WHAT YOU ARE ASKED TO DO:
All the data that follows should be repeated exactly, without a single picture.

SUPPLIED INFORMATION:
┌────────
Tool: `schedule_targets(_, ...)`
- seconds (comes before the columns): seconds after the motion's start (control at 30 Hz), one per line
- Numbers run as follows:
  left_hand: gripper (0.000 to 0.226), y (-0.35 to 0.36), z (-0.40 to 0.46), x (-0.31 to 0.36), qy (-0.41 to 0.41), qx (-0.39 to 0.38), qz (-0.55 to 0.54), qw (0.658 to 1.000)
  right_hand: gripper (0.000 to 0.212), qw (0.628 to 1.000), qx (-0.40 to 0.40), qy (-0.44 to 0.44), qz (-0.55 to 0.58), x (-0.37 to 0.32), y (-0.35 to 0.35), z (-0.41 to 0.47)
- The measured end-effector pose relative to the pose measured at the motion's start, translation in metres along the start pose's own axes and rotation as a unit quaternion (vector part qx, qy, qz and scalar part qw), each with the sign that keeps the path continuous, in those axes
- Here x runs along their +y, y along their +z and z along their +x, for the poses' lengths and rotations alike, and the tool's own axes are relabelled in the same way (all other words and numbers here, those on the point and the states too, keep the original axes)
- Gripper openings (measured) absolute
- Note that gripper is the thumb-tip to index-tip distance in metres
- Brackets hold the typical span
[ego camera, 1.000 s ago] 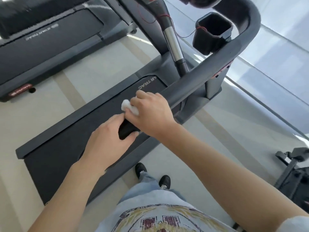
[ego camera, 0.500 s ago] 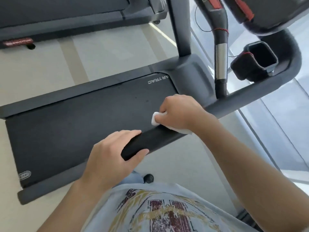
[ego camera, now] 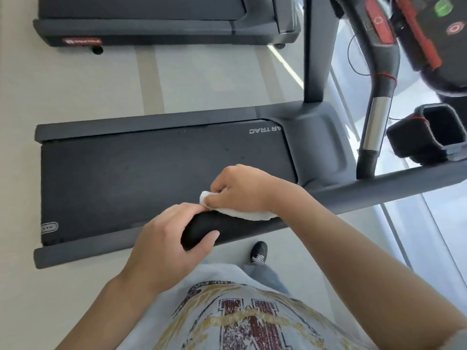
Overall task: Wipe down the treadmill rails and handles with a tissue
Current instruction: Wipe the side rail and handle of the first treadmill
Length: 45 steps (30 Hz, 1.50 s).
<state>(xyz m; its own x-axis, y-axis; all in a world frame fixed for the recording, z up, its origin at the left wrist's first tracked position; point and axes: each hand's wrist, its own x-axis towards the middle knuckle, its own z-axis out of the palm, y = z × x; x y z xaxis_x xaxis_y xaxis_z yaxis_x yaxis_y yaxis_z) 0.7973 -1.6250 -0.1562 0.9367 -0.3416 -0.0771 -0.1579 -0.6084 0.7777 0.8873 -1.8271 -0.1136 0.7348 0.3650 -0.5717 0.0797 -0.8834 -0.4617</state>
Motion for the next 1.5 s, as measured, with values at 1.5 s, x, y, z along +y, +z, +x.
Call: schedule_targets(1.5, 0.028, 0.207, 0.140, 0.226, 0.034, -0.002, 0.176, 0.984, 0.035, 0.824, 0.536, -0.141, -0.115, 0.298, -0.025, -0.147)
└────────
EXPECTED ANSWER:
Tool: `schedule_targets(_, ...)`
- seconds (comes before the columns): seconds after the motion's start (control at 30 Hz), one per line
- Numbers run as follows:
  left_hand: gripper (0.000 to 0.226), y (-0.35 to 0.36), z (-0.40 to 0.46), x (-0.31 to 0.36), qy (-0.41 to 0.41), qx (-0.39 to 0.38), qz (-0.55 to 0.54), qw (0.658 to 1.000)
  right_hand: gripper (0.000 to 0.212), qw (0.628 to 1.000), qx (-0.40 to 0.40), qy (-0.44 to 0.44), qz (-0.55 to 0.58), x (-0.37 to 0.32), y (-0.35 to 0.35), z (-0.41 to 0.47)
- The measured end-effector pose relative to the pose measured at the motion's start, translation in metres along the start pose's own axes and rotation as a unit quaternion (vector part qx, qy, qz and scalar part qw), each with the sign that keeps the path continuous, in those axes
- Here x runs along their +y, y along their +z and z along their +x, for the poses' lengths and rotations alike, and the tool's own axes are relabelled in the same way (all other words and numbers here, those on the point and the states too, keep the original axes)
- Gripper openings (measured) absolute
- Note that gripper is the thumb-tip to index-tip distance in metres
- Brackets hold the typical span
[ego camera, 1.000 s ago] 
[ego camera, 0.500 s ago] 
[ego camera, now] 
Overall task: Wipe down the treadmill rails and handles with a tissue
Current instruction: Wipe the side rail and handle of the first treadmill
Length: 45 steps (30 Hz, 1.50 s).
<state>(xyz m; its own x-axis, y-axis; all in a world frame fixed for the recording, z up, its origin at the left wrist's first tracked position; point and axes: each hand's wrist, its own x-axis towards the middle knuckle, its own z-axis out of the palm, y = z × x; x y z xaxis_x xaxis_y xaxis_z yaxis_x yaxis_y yaxis_z) 0.7973 -1.6250 -0.1562 0.9367 -0.3416 -0.0771 -0.1579 -0.6084 0.7777 0.8873 -1.8271 -0.1136 0.7348 0.3650 -0.5717 0.0797 -0.8834 -0.4617</state>
Motion for the next 1.5 s, as measured, with values at 1.5 s, x, y, z along +y, +z, +x.
Call: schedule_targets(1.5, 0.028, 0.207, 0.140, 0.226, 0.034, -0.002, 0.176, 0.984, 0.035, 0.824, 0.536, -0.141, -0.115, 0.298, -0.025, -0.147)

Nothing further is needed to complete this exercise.